**EXERCISE INSTRUCTIONS**.
Of the lines listed below, return exactly those that run from the line containing "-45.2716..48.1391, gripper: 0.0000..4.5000" through the line containing "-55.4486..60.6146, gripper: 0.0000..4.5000", both included.

□ □ □ □

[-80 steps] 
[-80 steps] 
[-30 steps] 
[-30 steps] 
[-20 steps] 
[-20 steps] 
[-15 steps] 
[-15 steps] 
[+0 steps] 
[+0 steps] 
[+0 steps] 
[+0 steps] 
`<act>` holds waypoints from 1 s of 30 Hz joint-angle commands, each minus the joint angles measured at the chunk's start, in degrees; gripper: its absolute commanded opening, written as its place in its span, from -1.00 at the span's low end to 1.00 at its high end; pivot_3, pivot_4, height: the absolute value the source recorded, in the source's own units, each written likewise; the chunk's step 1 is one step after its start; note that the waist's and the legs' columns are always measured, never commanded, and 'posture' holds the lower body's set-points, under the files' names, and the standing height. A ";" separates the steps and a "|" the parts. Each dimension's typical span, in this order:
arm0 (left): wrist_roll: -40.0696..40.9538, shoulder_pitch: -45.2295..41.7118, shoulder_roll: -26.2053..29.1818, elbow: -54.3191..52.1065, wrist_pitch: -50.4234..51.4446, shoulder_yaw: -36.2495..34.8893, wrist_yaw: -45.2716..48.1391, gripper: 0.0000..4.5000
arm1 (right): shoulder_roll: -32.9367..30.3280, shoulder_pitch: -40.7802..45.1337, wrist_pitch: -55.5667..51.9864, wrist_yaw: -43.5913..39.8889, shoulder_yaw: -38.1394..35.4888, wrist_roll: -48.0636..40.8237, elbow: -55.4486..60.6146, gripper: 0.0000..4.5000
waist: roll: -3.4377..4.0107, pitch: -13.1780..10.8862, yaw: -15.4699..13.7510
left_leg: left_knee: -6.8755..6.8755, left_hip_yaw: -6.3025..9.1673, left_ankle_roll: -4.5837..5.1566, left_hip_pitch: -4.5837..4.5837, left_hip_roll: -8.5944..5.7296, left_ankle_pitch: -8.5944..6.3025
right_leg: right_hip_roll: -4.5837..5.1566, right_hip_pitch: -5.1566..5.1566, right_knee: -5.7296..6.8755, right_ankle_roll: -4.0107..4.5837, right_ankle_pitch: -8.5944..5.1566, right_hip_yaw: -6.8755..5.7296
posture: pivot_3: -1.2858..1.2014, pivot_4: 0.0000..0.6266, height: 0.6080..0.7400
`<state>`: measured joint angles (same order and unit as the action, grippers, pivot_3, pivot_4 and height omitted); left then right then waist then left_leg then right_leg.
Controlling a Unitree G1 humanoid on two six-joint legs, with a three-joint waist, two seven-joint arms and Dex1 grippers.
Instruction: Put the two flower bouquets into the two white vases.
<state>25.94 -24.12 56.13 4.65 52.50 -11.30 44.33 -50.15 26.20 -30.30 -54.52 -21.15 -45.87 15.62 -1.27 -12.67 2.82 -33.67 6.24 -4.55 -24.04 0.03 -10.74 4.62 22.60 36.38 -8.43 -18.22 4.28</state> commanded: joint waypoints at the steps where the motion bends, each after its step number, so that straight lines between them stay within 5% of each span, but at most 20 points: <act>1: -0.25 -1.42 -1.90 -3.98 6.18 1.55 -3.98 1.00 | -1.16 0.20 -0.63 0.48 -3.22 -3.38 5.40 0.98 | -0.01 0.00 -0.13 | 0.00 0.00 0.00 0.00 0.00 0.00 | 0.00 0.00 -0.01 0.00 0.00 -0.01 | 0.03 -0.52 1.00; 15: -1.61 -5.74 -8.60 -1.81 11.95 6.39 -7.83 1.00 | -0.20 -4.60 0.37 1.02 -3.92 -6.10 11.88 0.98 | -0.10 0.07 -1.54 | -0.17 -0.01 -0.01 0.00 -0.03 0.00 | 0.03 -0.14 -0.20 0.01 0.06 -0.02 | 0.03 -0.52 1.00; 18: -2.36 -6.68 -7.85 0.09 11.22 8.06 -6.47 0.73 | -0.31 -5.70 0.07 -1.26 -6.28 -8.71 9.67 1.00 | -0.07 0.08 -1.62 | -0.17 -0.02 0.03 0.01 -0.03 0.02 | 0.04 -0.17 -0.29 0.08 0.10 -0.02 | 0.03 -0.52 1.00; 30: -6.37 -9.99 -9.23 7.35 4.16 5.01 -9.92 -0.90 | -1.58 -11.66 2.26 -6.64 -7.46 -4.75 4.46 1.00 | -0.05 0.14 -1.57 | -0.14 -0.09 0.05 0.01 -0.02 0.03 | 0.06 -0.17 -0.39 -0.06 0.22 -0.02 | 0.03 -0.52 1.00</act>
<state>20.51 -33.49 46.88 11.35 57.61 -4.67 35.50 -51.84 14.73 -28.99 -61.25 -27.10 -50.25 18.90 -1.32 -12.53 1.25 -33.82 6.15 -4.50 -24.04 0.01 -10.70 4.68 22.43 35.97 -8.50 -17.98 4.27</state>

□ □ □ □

**REPLY TO THE EXERCISE**.
arm0 (left): wrist_roll: -40.0696..40.9538, shoulder_pitch: -45.2295..41.7118, shoulder_roll: -26.2053..29.1818, elbow: -54.3191..52.1065, wrist_pitch: -50.4234..51.4446, shoulder_yaw: -36.2495..34.8893, wrist_yaw: -45.2716..48.1391, gripper: 0.0000..4.5000
arm1 (right): shoulder_roll: -32.9367..30.3280, shoulder_pitch: -40.7802..45.1337, wrist_pitch: -55.5667..51.9864, wrist_yaw: -43.5913..39.8889, shoulder_yaw: -38.1394..35.4888, wrist_roll: -48.0636..40.8237, elbow: -55.4486..60.6146, gripper: 0.0000..4.5000

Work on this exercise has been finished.